Overview
Layered Architecture
The BAP library has the layered architecture consisting of four layers. Although the layers are not really observable from outside of the library, they make it easier to learn the library as they introduce new concepts sequentially. On top of these layers, the Project module is defined that consolidates all information about a target of analysis. The Project
module may be viewed as an entry point to the library.
+-----------------------------------------------------+
| +--------+ +-----------------------------------+ |
| | | | | |
| | | | Foundation Library | |
| | | | | |
| | | +-----------------------------------+ |
| | P | |
| | | +-----------------------------------+ |
| | R | | | |
| | | | Memory Model | |
| | O | | | |
| | | +-----------------------------------+ |
| | J | |
| | | +-----------------------------------+ |
| | E | | | |
| | | | Disassembly | |
| | C | | | |
| | | +-----------------------------------+ |
| | T | |
| | | +-----------------------------------+ |
| | | | | |
| | | | Semantic Analysis | |
| | | | | |
| +--------+ +-----------------------------------+ |
+-----------------------------------------------------+
The Foundation library defines BAP Instruction language data types, as well as other useful data structures, like Value
, Trie
, Vector
, etc. The Memory model layer is responsible for loading and parsing binary objects and representing them in a computer memory. It also defines a few useful data structures that are used extensively by later layers, e.g., Table
and Memmap
. The next layer performs disassembly and lifting to BIL. Finally, the semantic analysis layer transforms a binary into an IR representation, that is suitable for writing analysis.
Plugin Architecture
The standard library tries to be as extensible as possible. We are aware, that there are not good solutions for some problems, so we don't want to force our way of doing things. In short, we're trying to provide mechanisms, not policies. We achive this by employing the dependency injection principle. By inversing the dependency we allow the library to depend on a user code. For example, a user code can teach the library how to disassemble the binary or even how to reconstruct the CFG. In fact, the library by itself doesn't contain the disassembler or lifter, or any architecture specific code. Everything is injected later by corresponding plugins.

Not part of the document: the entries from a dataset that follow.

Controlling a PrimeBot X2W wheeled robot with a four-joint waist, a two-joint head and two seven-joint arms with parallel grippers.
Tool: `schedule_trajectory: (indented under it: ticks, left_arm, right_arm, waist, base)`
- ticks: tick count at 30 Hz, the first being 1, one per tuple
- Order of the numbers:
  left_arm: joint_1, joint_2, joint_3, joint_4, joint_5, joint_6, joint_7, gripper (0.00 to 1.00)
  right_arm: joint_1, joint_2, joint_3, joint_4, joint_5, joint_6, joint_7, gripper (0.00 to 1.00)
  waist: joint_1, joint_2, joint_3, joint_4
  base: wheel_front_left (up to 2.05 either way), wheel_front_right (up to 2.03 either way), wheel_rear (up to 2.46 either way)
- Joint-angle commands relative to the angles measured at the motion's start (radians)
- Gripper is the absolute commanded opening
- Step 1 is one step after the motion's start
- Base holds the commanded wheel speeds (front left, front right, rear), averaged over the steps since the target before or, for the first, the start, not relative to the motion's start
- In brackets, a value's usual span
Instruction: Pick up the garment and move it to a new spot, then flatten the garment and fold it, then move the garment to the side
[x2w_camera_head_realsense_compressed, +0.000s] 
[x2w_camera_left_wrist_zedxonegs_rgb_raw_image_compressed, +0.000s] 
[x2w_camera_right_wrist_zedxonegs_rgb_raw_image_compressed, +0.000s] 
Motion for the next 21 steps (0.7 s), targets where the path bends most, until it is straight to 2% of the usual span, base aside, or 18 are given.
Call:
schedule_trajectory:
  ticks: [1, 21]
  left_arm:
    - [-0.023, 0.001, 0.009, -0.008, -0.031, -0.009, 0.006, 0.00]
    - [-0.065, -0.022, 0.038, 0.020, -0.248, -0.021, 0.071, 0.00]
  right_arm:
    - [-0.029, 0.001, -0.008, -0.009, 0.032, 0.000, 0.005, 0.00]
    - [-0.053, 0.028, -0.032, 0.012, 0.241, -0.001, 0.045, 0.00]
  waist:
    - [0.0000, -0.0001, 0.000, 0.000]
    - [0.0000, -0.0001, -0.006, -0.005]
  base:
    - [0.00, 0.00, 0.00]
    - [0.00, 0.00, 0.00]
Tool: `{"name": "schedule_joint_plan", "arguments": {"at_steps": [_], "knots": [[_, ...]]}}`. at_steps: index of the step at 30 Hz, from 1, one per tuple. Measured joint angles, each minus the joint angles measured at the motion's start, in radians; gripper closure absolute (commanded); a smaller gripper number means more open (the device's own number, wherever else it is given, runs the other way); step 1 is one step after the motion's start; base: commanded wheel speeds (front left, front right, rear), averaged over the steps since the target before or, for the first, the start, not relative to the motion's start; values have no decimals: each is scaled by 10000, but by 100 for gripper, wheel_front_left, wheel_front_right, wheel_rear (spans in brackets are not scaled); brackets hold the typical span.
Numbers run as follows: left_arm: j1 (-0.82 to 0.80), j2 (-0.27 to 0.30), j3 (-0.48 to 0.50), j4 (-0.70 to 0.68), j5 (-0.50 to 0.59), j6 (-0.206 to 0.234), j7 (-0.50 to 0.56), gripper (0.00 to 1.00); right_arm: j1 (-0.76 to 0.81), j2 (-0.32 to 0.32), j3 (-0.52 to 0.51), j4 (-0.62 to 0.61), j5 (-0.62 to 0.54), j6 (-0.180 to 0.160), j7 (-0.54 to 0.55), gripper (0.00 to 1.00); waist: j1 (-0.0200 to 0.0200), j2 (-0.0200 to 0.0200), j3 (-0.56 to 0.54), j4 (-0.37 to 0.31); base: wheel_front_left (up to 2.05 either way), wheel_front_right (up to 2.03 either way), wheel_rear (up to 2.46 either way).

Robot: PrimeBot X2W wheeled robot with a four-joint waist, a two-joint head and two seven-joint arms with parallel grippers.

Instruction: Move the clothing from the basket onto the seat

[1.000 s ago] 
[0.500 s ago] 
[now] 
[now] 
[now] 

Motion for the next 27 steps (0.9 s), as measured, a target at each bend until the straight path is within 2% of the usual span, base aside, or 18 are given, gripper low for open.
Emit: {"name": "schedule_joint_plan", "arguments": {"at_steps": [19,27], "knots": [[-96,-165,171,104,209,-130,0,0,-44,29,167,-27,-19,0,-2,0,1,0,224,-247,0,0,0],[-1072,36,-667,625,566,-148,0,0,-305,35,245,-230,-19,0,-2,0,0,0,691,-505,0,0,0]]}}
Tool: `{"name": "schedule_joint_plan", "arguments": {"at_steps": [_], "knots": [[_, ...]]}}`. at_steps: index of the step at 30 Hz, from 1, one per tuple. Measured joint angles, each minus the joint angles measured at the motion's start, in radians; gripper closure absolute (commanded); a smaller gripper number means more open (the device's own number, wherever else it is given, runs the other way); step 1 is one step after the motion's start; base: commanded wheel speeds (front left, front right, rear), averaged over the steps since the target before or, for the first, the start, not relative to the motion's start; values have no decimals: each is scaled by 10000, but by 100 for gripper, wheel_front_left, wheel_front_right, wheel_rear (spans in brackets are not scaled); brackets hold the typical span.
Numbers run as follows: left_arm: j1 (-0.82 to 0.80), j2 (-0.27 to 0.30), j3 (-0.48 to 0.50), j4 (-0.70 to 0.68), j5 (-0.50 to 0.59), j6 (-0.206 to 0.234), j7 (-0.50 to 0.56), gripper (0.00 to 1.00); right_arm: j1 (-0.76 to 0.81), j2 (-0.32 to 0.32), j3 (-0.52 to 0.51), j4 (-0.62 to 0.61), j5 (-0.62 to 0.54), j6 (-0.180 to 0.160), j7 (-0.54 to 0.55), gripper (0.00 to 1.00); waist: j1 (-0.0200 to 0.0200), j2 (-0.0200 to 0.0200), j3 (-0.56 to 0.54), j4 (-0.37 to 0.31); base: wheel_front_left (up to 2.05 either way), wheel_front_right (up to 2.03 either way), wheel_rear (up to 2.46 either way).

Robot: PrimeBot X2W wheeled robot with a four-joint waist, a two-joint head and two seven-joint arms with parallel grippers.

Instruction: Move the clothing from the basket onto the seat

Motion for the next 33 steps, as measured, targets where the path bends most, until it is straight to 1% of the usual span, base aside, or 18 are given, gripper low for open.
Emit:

The library defines a fixed set of extension points. (Other libraries, that constitute the Platform and follow the same principle, can define their own extension points, so the following set is not complete):
- loader - add new file formats (see
Image.register_backend
or Project.Input
); - target - add new architecture (see
register_target
); - disassembler - plug in a disassembler (see 'disasm.hpp' for c++ disassembler interface);
- attributes - extend the attribute type (
Value.Tag.register
); - symbolizer - add names to functions (see
Symbolizer
); - rooter - find function starts (see
Rooter
); - brancher - resolve jump destinations (see
Brancher
) - reconstructor - CFG reconstruction algorithm (see
Reconstructor
); - analysis - write your own arbitrary analysis pass (see
Project.register_pass
)
The Regular.Std
library, that forms a foundation for the BAP Standard Library, also follows the dependency injection principle, so every data type that implements regular interface, can be dynamically extended with:
- pretty printing function;
- serialization subroutines;
- caching.
Writing the analysis
A common use case, is to write some analysis that will take the program in some representation and then either output result of analysis in a human or machine readable way, or transform the program, in a way that can be employed by other analysis. Following a naming convention of a more established community of compiler writers, we name such analysis a _pass_.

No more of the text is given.